### Problem requirements
Starting from the first line below, count every line holding the word "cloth", then state the total alone.

Records from a data source
======

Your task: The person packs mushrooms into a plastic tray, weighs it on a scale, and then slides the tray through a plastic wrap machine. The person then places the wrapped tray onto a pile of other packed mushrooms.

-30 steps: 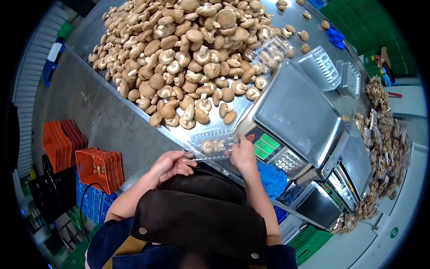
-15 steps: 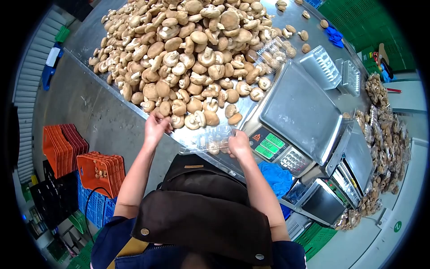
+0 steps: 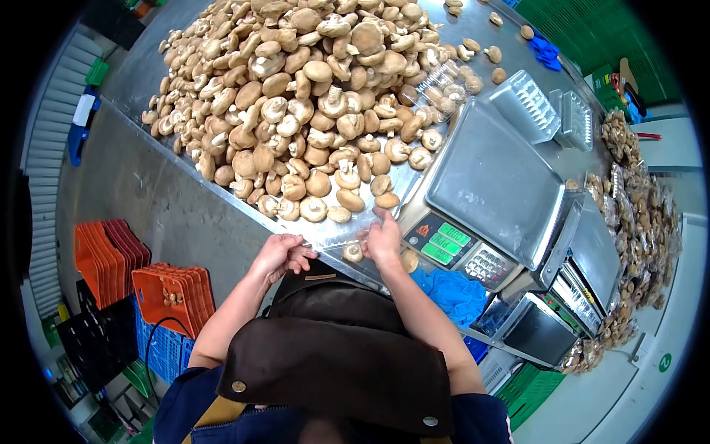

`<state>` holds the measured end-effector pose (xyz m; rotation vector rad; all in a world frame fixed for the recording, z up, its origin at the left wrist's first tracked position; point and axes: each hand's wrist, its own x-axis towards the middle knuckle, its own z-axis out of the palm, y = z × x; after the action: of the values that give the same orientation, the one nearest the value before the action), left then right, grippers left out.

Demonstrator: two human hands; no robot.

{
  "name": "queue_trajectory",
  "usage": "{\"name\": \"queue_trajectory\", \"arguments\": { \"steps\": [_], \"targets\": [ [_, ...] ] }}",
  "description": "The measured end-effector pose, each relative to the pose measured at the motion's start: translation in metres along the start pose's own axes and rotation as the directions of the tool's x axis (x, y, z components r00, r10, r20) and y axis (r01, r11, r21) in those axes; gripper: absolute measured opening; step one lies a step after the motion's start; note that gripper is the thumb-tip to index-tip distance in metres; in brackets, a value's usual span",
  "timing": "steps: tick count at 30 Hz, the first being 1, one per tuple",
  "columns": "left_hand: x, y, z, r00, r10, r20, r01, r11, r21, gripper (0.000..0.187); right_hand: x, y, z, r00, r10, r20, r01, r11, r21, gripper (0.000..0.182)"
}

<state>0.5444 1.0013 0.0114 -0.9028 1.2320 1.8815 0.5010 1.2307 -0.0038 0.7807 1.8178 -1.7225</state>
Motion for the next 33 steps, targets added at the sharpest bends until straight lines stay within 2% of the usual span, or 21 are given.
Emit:
{"name": "queue_trajectory", "arguments": {
  "steps": [4, 7, 9, 11, 13, 14, 15, 17, 19, 20, 21, 23, 29, 30, 33],
  "targets": [
    [0.029, 0.015, 0.006, 0.993, 0.103, -0.059, -0.107, 0.992, -0.062, 0.020, 0.026, -0.019, 0.015, 0.996, -0.025, -0.084, 0.031, 0.997, 0.065, 0.033],
    [0.045, 0.030, 0.022, 0.973, 0.219, -0.066, -0.216, 0.975, 0.057, 0.015, 0.054, -0.030, 0.023, 0.983, -0.149, -0.105, 0.151, 0.988, 0.017, 0.032],
    [0.055, 0.037, 0.031, 0.972, 0.214, -0.095, -0.217, 0.976, -0.017, 0.014, 0.076, -0.038, 0.025, 0.974, -0.186, -0.131, 0.185, 0.982, -0.022, 0.023],
    [0.078, 0.034, 0.035, 0.934, 0.297, -0.197, -0.311, 0.950, -0.043, 0.019, 0.092, -0.054, 0.030, 0.942, -0.284, -0.180, 0.275, 0.959, -0.073, 0.019],
    [0.082, 0.041, 0.044, 0.880, 0.400, -0.257, -0.429, 0.900, -0.069, 0.026, 0.130, -0.041, 0.031, 0.793, -0.571, -0.211, 0.480, 0.799, -0.362, 0.020],
    [0.090, 0.043, 0.044, 0.888, 0.363, -0.284, -0.403, 0.910, -0.097, 0.024, 0.151, -0.032, 0.031, 0.705, -0.677, -0.210, 0.525, 0.698, -0.488, 0.022],
    [0.094, 0.043, 0.045, 0.895, 0.322, -0.309, -0.375, 0.919, -0.127, 0.023, 0.154, -0.035, 0.032, 0.614, -0.761, -0.208, 0.579, 0.613, -0.537, 0.026],
    [0.101, 0.037, 0.051, 0.829, 0.437, -0.349, -0.508, 0.850, -0.141, 0.021, 0.152, -0.031, 0.028, 0.783, -0.597, -0.176, 0.532, 0.789, -0.308, 0.029],
    [0.106, 0.028, 0.054, 0.769, 0.486, -0.416, -0.578, 0.806, -0.127, 0.020, 0.105, -0.052, 0.025, 0.927, -0.361, -0.104, 0.362, 0.932, -0.008, 0.033],
    [0.101, 0.026, 0.058, 0.749, 0.507, -0.426, -0.609, 0.781, -0.141, 0.019, 0.096, -0.046, 0.023, 0.935, -0.333, -0.124, 0.342, 0.938, 0.062, 0.035],
    [0.096, 0.023, 0.062, 0.732, 0.523, -0.438, -0.635, 0.756, -0.158, 0.018, 0.087, -0.042, 0.019, 0.942, -0.318, -0.111, 0.322, 0.947, 0.019, 0.036],
    [0.092, 0.013, 0.060, 0.730, 0.542, -0.416, -0.638, 0.758, -0.133, 0.019, 0.068, -0.039, 0.016, 0.948, -0.302, -0.104, 0.314, 0.940, 0.135, 0.035],
    [0.054, 0.018, 0.071, 0.706, 0.613, -0.353, -0.662, 0.749, -0.024, 0.021, 0.049, -0.023, 0.014, 0.887, -0.420, -0.194, 0.460, 0.847, 0.267, 0.033],
    [0.050, 0.021, 0.072, 0.708, 0.613, -0.350, -0.654, 0.757, 0.004, 0.021, 0.041, -0.027, 0.010, 0.897, -0.406, -0.176, 0.440, 0.858, 0.264, 0.033],
    [0.031, 0.034, 0.082, 0.712, 0.610, -0.348, -0.639, 0.768, 0.038, 0.022, 0.054, -0.015, 0.006, 0.759, -0.594, -0.266, 0.636, 0.764, 0.108, 0.034]
  ]
}}
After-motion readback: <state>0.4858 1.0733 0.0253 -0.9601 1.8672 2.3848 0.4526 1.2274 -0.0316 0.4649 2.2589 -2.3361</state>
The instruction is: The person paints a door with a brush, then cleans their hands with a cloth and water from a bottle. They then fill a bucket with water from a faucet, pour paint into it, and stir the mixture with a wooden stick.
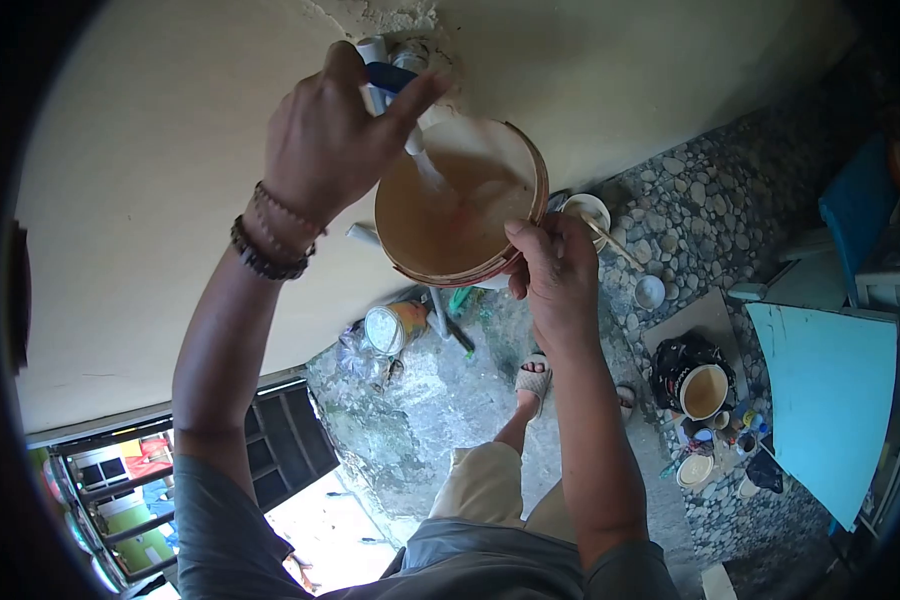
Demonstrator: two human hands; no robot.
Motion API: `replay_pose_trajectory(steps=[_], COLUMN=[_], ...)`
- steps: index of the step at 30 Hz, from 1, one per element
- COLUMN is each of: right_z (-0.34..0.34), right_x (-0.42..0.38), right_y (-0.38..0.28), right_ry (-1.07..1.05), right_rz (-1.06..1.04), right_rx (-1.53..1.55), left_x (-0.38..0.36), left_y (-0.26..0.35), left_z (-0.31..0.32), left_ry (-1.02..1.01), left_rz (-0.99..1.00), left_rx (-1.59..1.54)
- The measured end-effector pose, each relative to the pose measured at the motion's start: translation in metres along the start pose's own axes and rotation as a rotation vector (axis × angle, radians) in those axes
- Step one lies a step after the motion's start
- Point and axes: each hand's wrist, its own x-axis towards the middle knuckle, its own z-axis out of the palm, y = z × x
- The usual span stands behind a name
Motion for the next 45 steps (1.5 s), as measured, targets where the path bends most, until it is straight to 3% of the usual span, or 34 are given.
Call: replay_pose_trajectory(steps=[3, 7, 13, 18, 28, 30, 33, 45], right_z=[0.004, 0.002, 0.002, 0.002, 0.001, 0.001, 0.003, 0.005], right_x=[0.001, 0.000, 0.001, 0.000, 0.002, 0.003, 0.003, 0.007], right_y=[0.002, 0.002, 0.004, 0.003, 0.002, 0.002, 0.001, -0.003], right_ry=[-0.014, -0.014, -0.025, -0.004, 0.012, -0.001, 0.003, 0.011], right_rz=[-0.009, -0.024, -0.027, -0.033, -0.012, -0.014, -0.017, -0.005], right_rx=[0.010, 0.027, 0.037, 0.022, 0.042, 0.043, 0.037, 0.008], left_x=[0.012, 0.015, 0.014, 0.017, 0.023, 0.021, 0.023, 0.028], left_y=[-0.009, 0.003, -0.010, -0.006, -0.014, -0.028, -0.034, -0.036], left_z=[0.009, 0.007, 0.021, 0.015, 0.007, 0.013, 0.014, 0.008], left_ry=[-0.105, -0.209, -0.214, -0.283, -0.362, -0.166, -0.139, -0.264], left_rz=[0.106, 0.040, 0.088, -0.012, 0.071, 0.539, 0.611, 0.589], left_rx=[0.232, 0.258, 0.176, 0.062, -0.060, 0.156, 0.191, 0.163])
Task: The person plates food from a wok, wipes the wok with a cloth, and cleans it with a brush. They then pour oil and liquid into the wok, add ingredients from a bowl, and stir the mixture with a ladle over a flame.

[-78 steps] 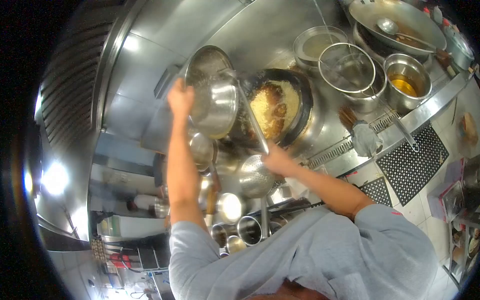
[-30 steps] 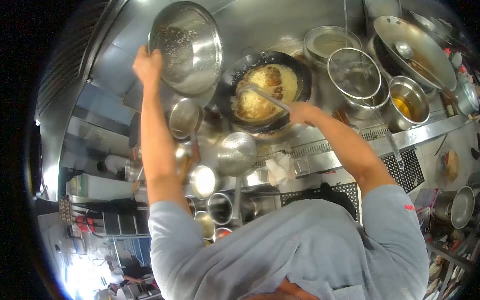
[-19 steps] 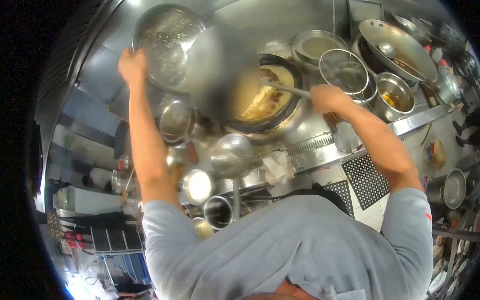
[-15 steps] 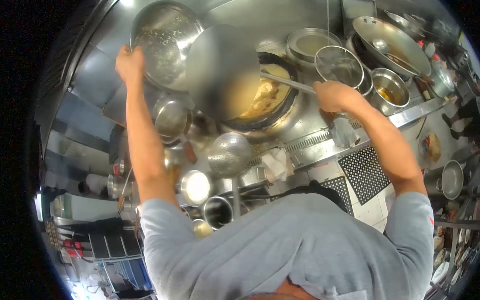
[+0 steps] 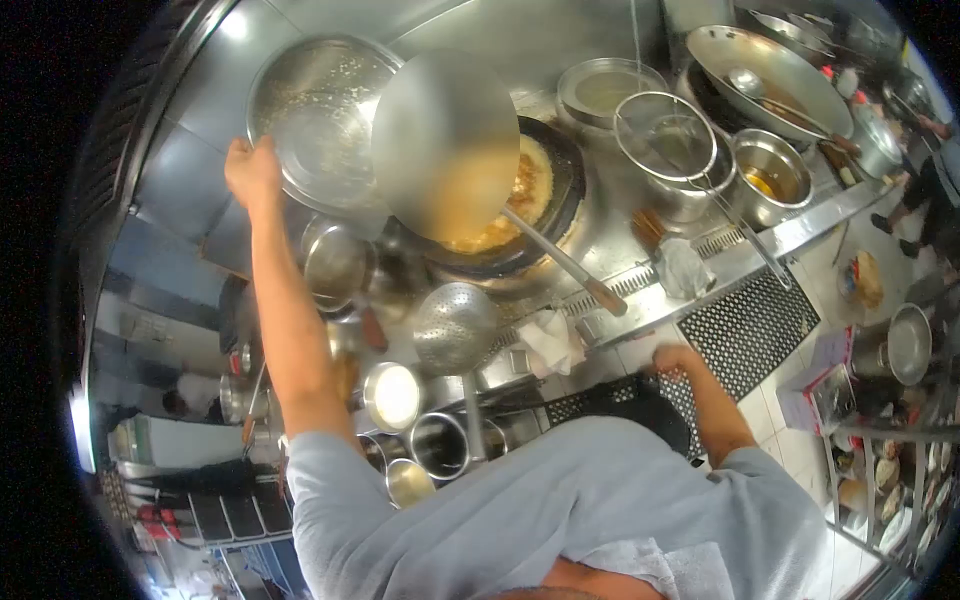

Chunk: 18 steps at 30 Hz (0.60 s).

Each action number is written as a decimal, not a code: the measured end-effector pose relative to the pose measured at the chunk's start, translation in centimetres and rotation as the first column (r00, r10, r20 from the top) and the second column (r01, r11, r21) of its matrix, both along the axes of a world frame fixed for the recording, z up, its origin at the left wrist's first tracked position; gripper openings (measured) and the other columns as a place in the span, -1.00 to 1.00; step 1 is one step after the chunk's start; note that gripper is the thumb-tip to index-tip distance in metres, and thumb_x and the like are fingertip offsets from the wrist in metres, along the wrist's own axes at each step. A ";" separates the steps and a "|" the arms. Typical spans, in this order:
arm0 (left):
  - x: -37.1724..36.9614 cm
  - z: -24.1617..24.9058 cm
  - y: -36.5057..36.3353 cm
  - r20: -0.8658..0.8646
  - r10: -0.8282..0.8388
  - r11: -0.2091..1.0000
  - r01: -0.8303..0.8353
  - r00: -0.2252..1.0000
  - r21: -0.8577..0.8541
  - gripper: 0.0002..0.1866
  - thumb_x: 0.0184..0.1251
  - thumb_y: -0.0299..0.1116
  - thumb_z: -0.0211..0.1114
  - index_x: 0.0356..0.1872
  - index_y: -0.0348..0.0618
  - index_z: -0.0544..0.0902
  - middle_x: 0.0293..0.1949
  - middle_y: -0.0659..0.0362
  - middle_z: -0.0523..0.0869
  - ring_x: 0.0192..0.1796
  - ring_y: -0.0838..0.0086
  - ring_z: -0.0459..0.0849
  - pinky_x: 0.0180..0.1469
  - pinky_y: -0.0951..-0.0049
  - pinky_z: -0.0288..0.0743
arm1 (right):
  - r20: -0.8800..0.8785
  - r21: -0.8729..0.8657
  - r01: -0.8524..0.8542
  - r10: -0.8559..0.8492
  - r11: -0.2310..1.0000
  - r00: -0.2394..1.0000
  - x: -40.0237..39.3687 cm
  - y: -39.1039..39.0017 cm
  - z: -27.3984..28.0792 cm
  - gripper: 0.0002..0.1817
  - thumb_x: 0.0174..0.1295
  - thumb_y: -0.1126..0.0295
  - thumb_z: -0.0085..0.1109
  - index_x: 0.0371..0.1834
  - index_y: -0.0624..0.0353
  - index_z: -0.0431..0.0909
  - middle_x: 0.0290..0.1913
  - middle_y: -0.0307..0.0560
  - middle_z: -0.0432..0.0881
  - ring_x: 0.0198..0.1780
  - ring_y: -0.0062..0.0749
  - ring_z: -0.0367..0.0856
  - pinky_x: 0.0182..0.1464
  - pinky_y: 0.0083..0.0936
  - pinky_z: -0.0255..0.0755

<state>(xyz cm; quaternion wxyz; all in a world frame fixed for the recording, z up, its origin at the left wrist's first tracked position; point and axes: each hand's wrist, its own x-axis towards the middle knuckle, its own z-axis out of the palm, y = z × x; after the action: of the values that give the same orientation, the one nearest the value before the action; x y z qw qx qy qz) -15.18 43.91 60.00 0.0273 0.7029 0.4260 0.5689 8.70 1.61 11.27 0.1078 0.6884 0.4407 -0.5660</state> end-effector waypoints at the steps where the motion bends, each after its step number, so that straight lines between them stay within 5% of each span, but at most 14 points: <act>1: 0.4 0.0 -0.1 -0.011 0.022 1.000 -0.022 1.000 0.016 -0.77 -0.05 -0.35 0.22 -0.59 -0.31 0.41 -0.63 0.01 0.50 -0.53 0.24 0.38 -0.33 0.26 0.38 | 0.255 0.280 -0.030 -0.044 0.960 0.966 -0.8 -1.7 -5.8 -0.43 0.04 0.14 0.19 0.00 0.41 0.48 -0.16 0.32 0.62 -0.03 0.03 0.59 0.04 -0.28 0.46; 2: 0.8 -0.1 0.0 -0.041 0.009 0.999 -0.007 0.999 0.035 -0.78 -0.05 -0.36 0.22 -0.58 -0.31 0.40 -0.64 0.00 0.49 -0.53 0.26 0.37 -0.34 0.27 0.37 | 0.238 0.425 0.281 -0.406 0.861 0.882 -1.5 -1.5 -9.5 -0.48 -0.04 0.25 0.24 0.00 0.32 0.52 -0.08 0.30 0.60 -0.02 0.10 0.58 0.05 -0.19 0.45; 3: 1.1 -0.3 0.2 -0.077 0.000 0.999 0.005 0.997 0.054 -0.79 -0.05 -0.37 0.22 -0.58 -0.31 0.40 -0.64 0.00 0.47 -0.53 0.28 0.36 -0.34 0.27 0.37 | 0.160 0.674 0.376 -0.624 0.635 0.765 -2.0 -1.1 -14.7 -0.44 -0.05 0.31 0.17 0.06 0.37 0.45 -0.03 0.37 0.56 0.05 0.11 0.54 0.08 -0.17 0.43; 5: 1.3 -0.4 0.8 -0.154 0.056 0.994 -0.040 0.987 0.100 -0.80 -0.04 -0.39 0.21 -0.56 -0.31 0.41 -0.64 -0.01 0.47 -0.53 0.30 0.35 -0.35 0.28 0.37 | 0.275 0.451 0.171 -0.319 0.876 0.907 -1.0 1.6 -15.0 -0.47 -0.02 0.34 0.09 0.06 0.38 0.46 0.01 0.39 0.53 0.10 0.10 0.50 0.11 -0.19 0.42; 7: 2.4 -0.6 -0.2 -0.202 0.100 0.990 -0.076 0.974 0.121 -0.83 -0.03 -0.39 0.21 -0.51 -0.30 0.47 -0.61 -0.04 0.54 -0.53 0.27 0.44 -0.33 0.27 0.40 | 0.299 0.487 -0.037 -0.127 0.873 0.946 -0.1 3.5 -21.6 -0.49 0.02 0.34 0.02 0.10 0.29 0.48 0.09 0.29 0.51 0.16 0.04 0.48 0.14 -0.20 0.42; 9: 2.9 -1.0 -1.6 -0.216 0.120 0.981 -0.083 0.969 0.174 -0.84 -0.02 -0.40 0.21 -0.49 -0.30 0.50 -0.59 -0.05 0.56 -0.52 0.24 0.49 -0.32 0.27 0.42 | 0.309 0.294 0.130 -0.223 0.947 0.925 -0.2 3.7 -16.5 -0.49 0.03 0.33 0.01 0.13 0.17 0.50 0.19 0.13 0.48 0.21 -0.03 0.46 0.19 -0.20 0.39; 12: 2.7 -0.8 -2.1 -0.238 0.123 0.973 -0.070 0.963 0.220 -0.84 -0.01 -0.40 0.21 -0.45 -0.29 0.54 -0.56 -0.08 0.60 -0.50 0.20 0.57 -0.31 0.27 0.45 | 0.269 0.150 0.041 -0.081 0.988 0.960 0.3 5.2 -13.9 -0.51 0.04 0.34 0.00 0.12 0.10 0.53 0.23 0.01 0.47 0.24 -0.10 0.44 0.23 -0.17 0.35; 16: 2.3 -0.2 -2.5 -0.236 0.131 0.970 -0.075 0.963 0.233 -0.83 -0.01 -0.39 0.20 -0.42 -0.29 0.55 -0.59 -0.07 0.58 -0.54 0.21 0.54 -0.34 0.28 0.45 | 0.300 0.239 0.040 -0.113 0.970 0.947 0.6 5.3 -12.6 -0.50 0.00 0.38 0.02 0.10 0.09 0.55 0.23 0.02 0.46 0.24 -0.09 0.45 0.22 -0.10 0.33; 18: 2.4 -0.4 -2.5 -0.243 0.135 0.975 -0.084 0.961 0.208 -0.83 -0.01 -0.39 0.20 -0.41 -0.29 0.54 -0.61 -0.04 0.57 -0.56 0.23 0.50 -0.36 0.27 0.44 | 0.247 -0.041 -0.052 0.060 0.998 0.967 0.8 5.7 -11.2 -0.50 -0.02 0.39 0.06 0.10 0.08 0.55 0.24 -0.01 0.46 0.26 -0.09 0.43 0.17 0.03 0.32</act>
<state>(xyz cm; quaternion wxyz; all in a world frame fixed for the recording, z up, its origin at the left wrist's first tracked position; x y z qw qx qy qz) -12.78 41.37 59.65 -0.1285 0.7448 0.4065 0.5134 9.55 7.36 0.08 0.1897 0.7390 0.4332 -0.4798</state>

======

### Solution for this problem
2